1) Calculating the voltage v across the impedance matching circuit _CPF Phase angle θ and frequency f;

2) Calculating the instantaneous reactive power of the load by using the phase angle theta and the frequency f;

3) Calculating matching impedance based on the instantaneous reactive power of the load to obtain a trigger angle alpha of a thyristor in an impedance matching circuit;

4) Comparing the voltage v across the impedance matching circuit _CPF The phase angle theta of the thyristor and the triggering angle alpha of the thyristor are obtained;

5) And continuously triggering the thyristor through a trigger signal to obtain an impedance value which is required to be matched by a load.

The two thyristors connected in inverse parallel can control the equivalent size of the current flowing through the thyristors by controlling the opening time length, so that the thyristors are connected in series with the matching inductor to be equivalent to an adjustable inductor, and then the whole thyristors are connected in parallel with the matching capacitor to be equivalent to an adjustable capacitor. The load in an electroacoustic transducer system is typically an inductive load, and the impedance matching network may be equivalently a controllable and adjustable equivalent capacitive impedance. The control method is as follows, and the control method is made to be equal to the magnitude of the load inductive impedance value and capacitive under various load changes. The matching process is completed, and finally the energy transfer efficiency of the power amplifier is improved.

In step 1), the voltage v across the impedance matching circuit can be calculated under different amplifier output frequencies by a wideband phase locked loop _CPF Phase angle θ and frequency f.

In step 2), the calculation process of the load transient reactive power comprises the following steps: the voltage v across the load _L Current i _L Delay of 1/(4 f) time length is performed to obtain v _L ^D I _L ^D Calculating the instantaneous reactive power of the load end by the formula (1), wherein p _L For instantaneous active power, q _L Is instantaneous reactive power. Based on the instantaneous calculation formula, the control system can calculate the result instantaneously and control the following steps in real time.

In step 3), the equivalent impedance X required by the impedance matching circuit is calculated by the formula (2) _SVC The equivalent impedance X _SVC I.e. matching the impedance. Based on the proposed impedance matching network, the matching impedance values to be generated can be adjusted according to different load impedance conditions in real time. V (V) _CPF And V _L Respectively represent the voltages v at two ends of the impedance matching circuit _CPF Effective value and voltage v across load _L Is effective in terms of the effective value of (2); q (Q) _SVC And Q _L Representing the capacitive reactive power of the impedance matching circuit and the inductive reactive power of the load, respectively.

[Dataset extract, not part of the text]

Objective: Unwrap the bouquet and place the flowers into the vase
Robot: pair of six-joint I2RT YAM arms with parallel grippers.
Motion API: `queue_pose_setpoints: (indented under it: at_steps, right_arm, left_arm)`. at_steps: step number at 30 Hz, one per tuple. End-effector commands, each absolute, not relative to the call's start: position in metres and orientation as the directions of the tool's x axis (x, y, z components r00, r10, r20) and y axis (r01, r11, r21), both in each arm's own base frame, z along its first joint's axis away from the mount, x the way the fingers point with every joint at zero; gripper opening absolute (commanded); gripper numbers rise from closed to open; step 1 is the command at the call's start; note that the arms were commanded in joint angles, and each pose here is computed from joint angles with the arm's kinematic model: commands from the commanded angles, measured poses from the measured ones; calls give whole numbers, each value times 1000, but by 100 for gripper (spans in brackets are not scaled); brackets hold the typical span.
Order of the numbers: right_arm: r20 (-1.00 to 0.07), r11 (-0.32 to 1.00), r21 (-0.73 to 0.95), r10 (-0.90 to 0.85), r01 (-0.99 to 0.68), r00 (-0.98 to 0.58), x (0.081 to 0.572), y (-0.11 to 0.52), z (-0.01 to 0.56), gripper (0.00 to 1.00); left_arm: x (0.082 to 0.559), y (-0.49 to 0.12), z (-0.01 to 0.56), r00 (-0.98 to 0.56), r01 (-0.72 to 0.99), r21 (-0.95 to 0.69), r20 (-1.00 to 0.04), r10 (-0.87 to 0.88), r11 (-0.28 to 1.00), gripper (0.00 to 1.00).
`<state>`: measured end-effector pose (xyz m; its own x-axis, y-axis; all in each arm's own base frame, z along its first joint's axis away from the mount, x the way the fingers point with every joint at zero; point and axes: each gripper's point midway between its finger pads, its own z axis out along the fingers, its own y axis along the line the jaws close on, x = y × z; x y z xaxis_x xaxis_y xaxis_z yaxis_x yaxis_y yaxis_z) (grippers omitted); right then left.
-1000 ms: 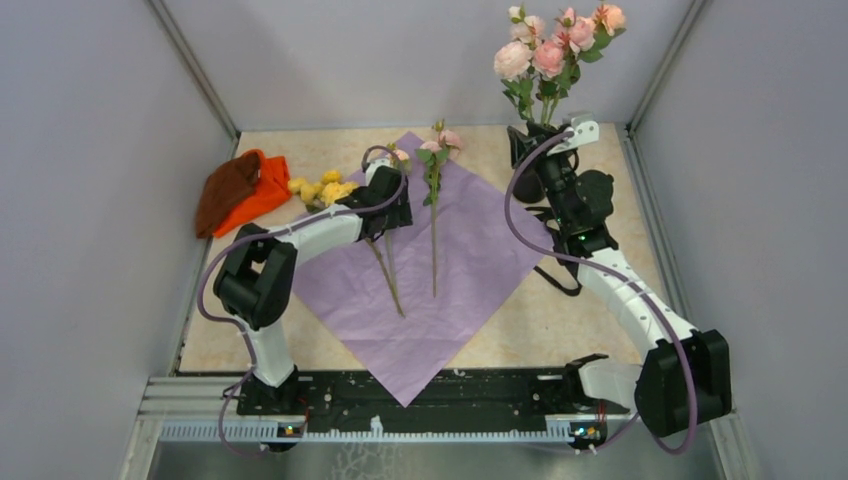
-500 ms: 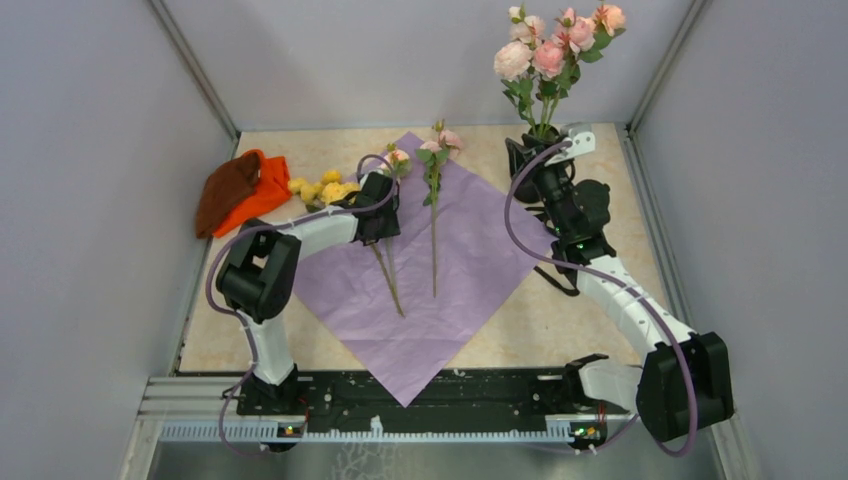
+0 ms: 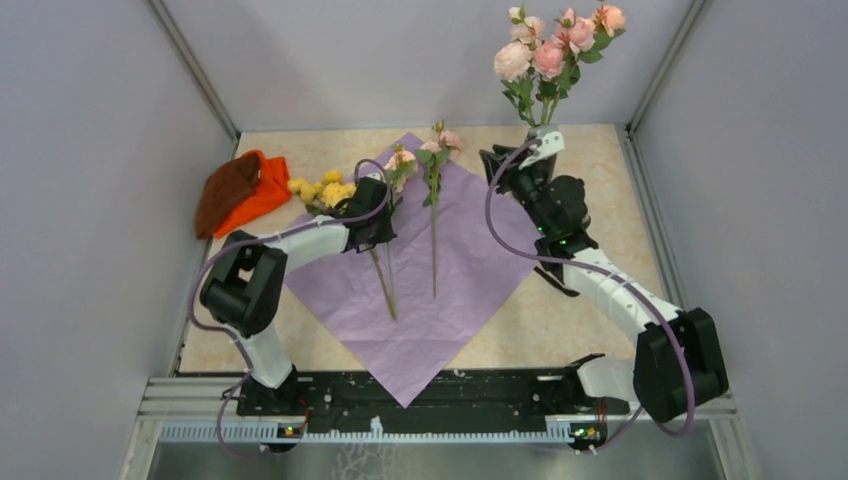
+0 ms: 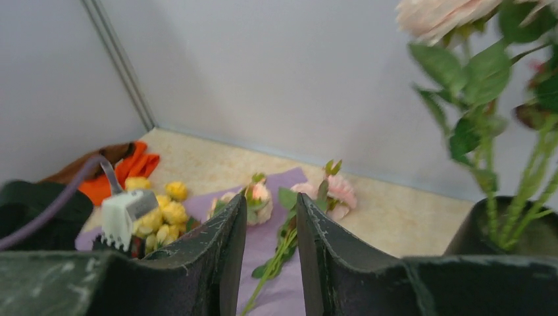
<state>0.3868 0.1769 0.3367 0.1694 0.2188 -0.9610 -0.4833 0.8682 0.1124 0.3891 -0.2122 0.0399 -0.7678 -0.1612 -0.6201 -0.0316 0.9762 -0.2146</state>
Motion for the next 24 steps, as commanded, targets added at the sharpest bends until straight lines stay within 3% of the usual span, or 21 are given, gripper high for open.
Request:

In step 3), the fast impedance lookup table under different trigger angles is pre-established according to the formula (3), and the fast impedance lookup table is used when the load changes and is matched with the impedance X _SVC The firing angle alpha of the thyristor is obtained. Based on the fast lookup table, the requirement of industrial application on the calculated amount can be reduced, so that the calculation of the matching impedance triggering angle under different conditions can be rapidly carried out.

X _CPF 、X _LPF Respectively, capacitance C in impedance matching circuit _PF Inductance L _PF Is a constant current source.

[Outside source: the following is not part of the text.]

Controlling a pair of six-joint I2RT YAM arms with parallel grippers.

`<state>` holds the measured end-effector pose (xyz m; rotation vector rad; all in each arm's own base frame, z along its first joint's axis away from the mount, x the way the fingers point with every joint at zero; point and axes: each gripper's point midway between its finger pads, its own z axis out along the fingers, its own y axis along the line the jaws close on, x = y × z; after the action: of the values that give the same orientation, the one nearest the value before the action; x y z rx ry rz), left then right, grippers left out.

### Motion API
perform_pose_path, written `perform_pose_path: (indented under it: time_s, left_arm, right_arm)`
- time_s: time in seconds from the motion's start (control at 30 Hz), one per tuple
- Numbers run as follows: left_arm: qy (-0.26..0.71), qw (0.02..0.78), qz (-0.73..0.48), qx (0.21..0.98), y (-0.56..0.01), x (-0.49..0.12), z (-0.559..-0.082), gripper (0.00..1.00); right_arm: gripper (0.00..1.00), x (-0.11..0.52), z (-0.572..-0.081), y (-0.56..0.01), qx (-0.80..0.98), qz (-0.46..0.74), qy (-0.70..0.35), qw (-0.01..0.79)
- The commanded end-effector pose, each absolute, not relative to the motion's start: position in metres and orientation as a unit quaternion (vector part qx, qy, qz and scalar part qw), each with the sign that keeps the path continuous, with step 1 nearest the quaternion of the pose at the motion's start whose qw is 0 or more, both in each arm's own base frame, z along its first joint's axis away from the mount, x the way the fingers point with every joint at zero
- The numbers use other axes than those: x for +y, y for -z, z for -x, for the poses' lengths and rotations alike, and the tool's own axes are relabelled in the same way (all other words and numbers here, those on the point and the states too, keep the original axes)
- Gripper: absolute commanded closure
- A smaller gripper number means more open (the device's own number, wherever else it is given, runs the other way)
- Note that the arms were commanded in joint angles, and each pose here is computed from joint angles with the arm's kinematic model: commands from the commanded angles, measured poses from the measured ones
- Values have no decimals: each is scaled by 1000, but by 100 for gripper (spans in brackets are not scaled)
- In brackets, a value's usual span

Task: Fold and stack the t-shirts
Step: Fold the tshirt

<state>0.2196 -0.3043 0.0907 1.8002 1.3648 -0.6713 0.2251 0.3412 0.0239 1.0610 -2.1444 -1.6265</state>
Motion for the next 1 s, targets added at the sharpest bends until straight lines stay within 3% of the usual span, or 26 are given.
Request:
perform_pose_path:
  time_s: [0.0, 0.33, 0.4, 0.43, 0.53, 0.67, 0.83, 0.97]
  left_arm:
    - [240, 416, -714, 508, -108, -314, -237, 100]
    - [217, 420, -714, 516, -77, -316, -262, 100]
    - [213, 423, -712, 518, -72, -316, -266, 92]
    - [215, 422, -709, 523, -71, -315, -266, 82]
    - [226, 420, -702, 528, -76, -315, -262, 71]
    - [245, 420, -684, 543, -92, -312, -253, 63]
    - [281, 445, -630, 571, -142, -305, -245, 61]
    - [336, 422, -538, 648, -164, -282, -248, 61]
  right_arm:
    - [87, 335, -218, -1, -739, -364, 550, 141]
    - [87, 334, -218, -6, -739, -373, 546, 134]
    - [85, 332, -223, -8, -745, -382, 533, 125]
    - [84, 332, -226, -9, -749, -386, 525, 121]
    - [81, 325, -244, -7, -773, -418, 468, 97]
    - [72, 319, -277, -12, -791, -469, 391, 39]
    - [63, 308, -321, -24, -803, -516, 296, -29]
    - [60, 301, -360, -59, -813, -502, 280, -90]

The specific implementation process of the step 4) comprises the following steps: comparing the voltage v across the impedance matching circuit _CPF And the firing angle alpha of the thyristor, when theta>Alpha, outputting trigger signal T of one thyristor in impedance matching circuit ₁ The method comprises the steps of carrying out a first treatment on the surface of the Calculating 180-alpha, comparing theta with 180-alpha, when theta>180 ° - α outputting trigger signal T of another thyristor in the impedance matching circuit ₂ . General purpose medicineThe over-control makes two thyristors connected in reverse parallel conduct continuously in a continuous control period, so as to achieve the effect of continuously matching load impedance.

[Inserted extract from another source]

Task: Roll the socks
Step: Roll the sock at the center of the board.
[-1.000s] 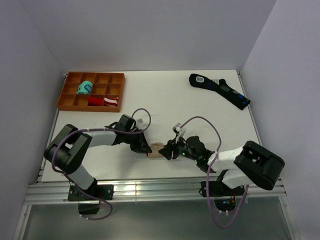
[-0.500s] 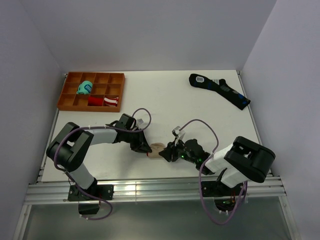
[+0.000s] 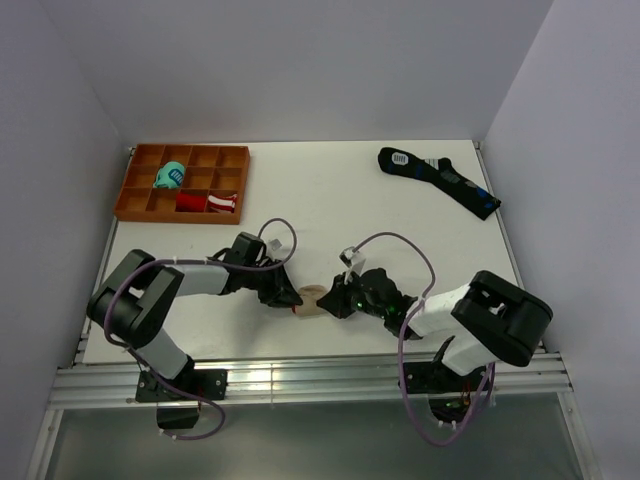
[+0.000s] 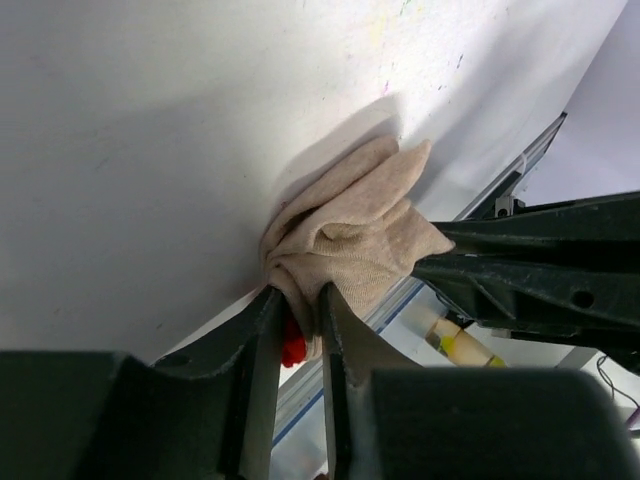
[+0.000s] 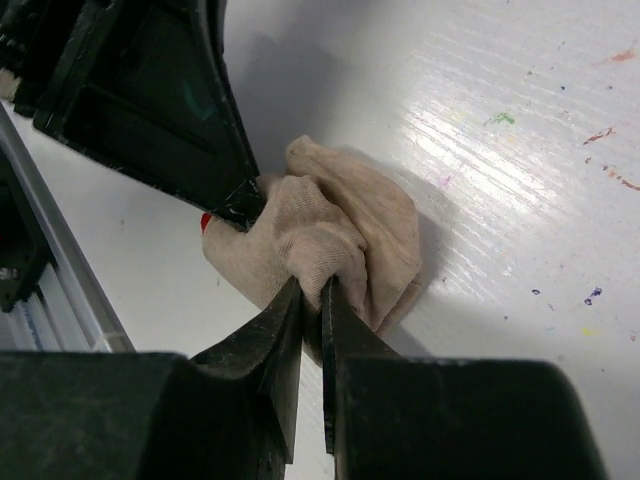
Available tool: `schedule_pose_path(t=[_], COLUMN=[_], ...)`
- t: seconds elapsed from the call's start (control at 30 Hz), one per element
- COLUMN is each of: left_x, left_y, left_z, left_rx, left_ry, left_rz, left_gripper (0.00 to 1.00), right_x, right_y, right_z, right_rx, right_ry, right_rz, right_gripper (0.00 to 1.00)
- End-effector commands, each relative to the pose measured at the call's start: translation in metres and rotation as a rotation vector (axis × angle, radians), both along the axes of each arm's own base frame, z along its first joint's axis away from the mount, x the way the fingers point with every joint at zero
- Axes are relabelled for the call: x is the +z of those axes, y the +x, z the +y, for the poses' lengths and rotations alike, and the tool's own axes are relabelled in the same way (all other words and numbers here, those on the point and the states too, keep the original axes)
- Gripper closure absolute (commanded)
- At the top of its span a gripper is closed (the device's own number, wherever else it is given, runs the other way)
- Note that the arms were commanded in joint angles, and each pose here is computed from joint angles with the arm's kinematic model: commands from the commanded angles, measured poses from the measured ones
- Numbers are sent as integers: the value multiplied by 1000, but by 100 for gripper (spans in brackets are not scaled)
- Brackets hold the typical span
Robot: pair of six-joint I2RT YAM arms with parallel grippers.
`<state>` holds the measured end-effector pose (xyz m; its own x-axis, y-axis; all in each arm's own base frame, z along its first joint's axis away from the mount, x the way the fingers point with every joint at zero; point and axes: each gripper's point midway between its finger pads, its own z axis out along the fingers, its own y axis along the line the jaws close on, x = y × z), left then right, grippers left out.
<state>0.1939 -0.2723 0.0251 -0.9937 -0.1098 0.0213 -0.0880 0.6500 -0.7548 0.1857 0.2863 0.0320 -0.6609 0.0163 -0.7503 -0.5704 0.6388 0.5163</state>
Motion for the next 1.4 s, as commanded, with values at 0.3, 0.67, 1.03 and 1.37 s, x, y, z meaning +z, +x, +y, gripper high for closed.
schedule_pose_path(t=[0.3,0.67,1.03,1.37], left_x=[19,56,58,56], left_y=[24,43,33,13], left_z=[3,19,27,29], left_rx=[101,212,239,252], left_ry=[-38,-90,22,4], left_rz=[-259,-569,-812,-903], left_gripper=[66,57,57,57], right_x=[-35,-37,-26,-27], right_y=[-22,-30,-20,-9], right_z=[-15,-25,-21,-19], right_rx=[25,57,64,78], right_ry=[-126,-222,-277,-341], right_rz=[481,686,764,825], right_gripper=[95,95,95,95])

In step 5), after the thyristor is continuously triggered by the trigger signal, the equivalent impedance presented by the impedance matching circuit is the impedance value required to be matched by the load; preferably, when the trigger angle α=0°, the two thyristors of the impedance matching circuit are turned on successively; when the firing angle α=90°, two thyristors of the impedance matching circuit are turned off. By continuously controlling the thyristors, the proposed matching structure can maintain a stable impedance value when the load impedance is unchanged, and can also adjust the impedance value according to the impedance change of the load network so as to adapt to the impedance change. The continuous conduction refers to alternate conduction of two thyristors in the impedance matching circuit. At the firing angle α=90°, the two thyristors of the impedance matching circuit remain non-conductive at all times.

Compared with the prior art, the invention has the following beneficial effects:

1) Matching with the load, the whole system becomes pure resistive, and the power received by the load and the output efficiency of the power amplifier are improved;

2) Compared with the existing impedance matching device, the invention has simple structure and does not need a large amount of large-volume equipment such as transformers, reactors and the like in the prior art. The method can realize wide-band, high-precision and self-adaptive continuous impedance matching under different voltage output frequencies and amplitude values of the power amplifier and different load impedance conditions, solves the problems of limited power transmission and low power factor caused by inconsistent impedance of the digital power amplifier and the electroacoustic transducer, and realizes dynamic self-adaptive and wide-band impedance network matching, thereby improving the operation efficiency of an ultrasonic transduction system.

Drawings

FIG. 1 is a schematic diagram of a broadband impedance matching circuit and its layout;

FIG. 2 is a control block diagram of the present invention;

FIG. 3 is a graph of transient voltage versus current on the load side and amplifier side before and after changing the frequency of the output voltage of the amplifier for load matching using the present invention in a simulation example;

fig. 4 is a graph of transient voltage versus current on the load side and amplifier side before and after changing the amplitude of the output voltage of the amplifier using the present invention for load matching in a simulation example.

Detailed Description

Referring to fig. 1, the digital power amplifier includes a fully controlled power electronics T _a ，T _b ，/>(MOSFET or IGBT), providing DC voltage V _dc Direct current capacitance C of (2) _dc The output inductance L and the output capacitance C form an H-bridge active inverter by 4 fully-controlled devices, and the DC side of the active inverter is connected with the DC capacitance C _dc The output side of the active inverter is sequentially connected with an output inductor L and an output capacitor C in series at two ends, and a load is connected to the two ends of C in parallel to obtain the output v of the power amplifier _C The method comprises the steps of carrying out a first treatment on the surface of the The impedance matching circuit comprises 2 thyristors T which are connected in inverse parallel ₁ And T ₂ Inductance L _PF Capacitance C _PF Anti-parallel thyristor and inductor L _PF Series circuit and capacitor C formed by series connection of two _PF The thyristors are alternately switched on in parallel, and the time length of switching on and switching off is changed by changing the triggering angle alpha, so that the input capacitance value is changed, and broadband self-adaptive impedance matching is performed.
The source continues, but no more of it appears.